Estimates suggest an autonomous vehicle can produce between five and 20 terabytes of data every day. The data might include ongoing information updates on road conditions, location, traffic conditions, speed and other vehicles on the road. Autonomous systems need real-time data aggregating and analysis capabilities to operate safely. While some of the data might be sent to manufacturers, car testers or fleet managers, much of that data is processed solely within the vehicle.
Edge Computing Opportunities in Health Care
Machine learning has obvious applications in medical fields, where abnormal data needs to be quickly identified and differentiated from normal reading taken by the countless sensors used in modern health care. Cutting-edge health care facilities are relying more and more on sensors and devices to monitor patient vitals and diagnostics. AI analysis of massive quantities of collected data rely on edge computing technologies for processing power.
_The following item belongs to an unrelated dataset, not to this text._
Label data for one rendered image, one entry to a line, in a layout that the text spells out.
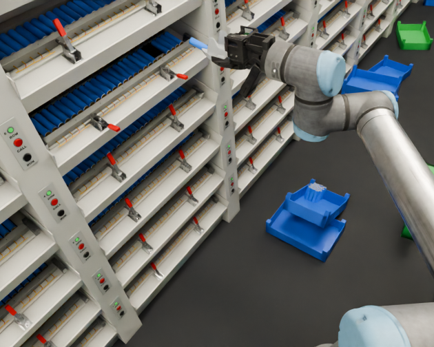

Oil rigs in the middle of the Gulf of Mexico aren’t exactly renowned for their connectivity. Many remote oil and gas wells or platforms are equipped with a host of IIoT devices that gather sensor data to detect problems that could manifest as specific sounds, temperature changes, pressure readings or humidity changes. All that data must be processed on the edge to act as a real-time warning for the sake of worker safety and reduced repair costs or equipment and production loss.
Assembly Lines and Manufacturing
Automated assembly lines have been around for a while, but the IIoT sensors and cameras that can monitor operations, detect problems and schedule maintenance are still relatively new. These sometimes-massive webs of IIoT sensors require significant edge computing power to analyze all that input and make optimal use of the data.
Saving Time and Bandwidth
In nearly every application you could potentially accomplish the same thing, albeit much more slowly, by sending information to a data center and then to an end user, but the bandwidth requirements and delays might significantly hinder the analytical value of the data gathered on and near the edge. In some applications, like forward military applications or industrial edge computing needs in the middle of wilderness or massive bodies of water, sending data back to an end user thousands of miles away may simply not be an option.
Edge computing takes many indispensable forms, and it’s not a tool that will be going away anytime soon. If anything, the rapid growth of data competing for limited bandwidth will make edge computing more important in the coming decades.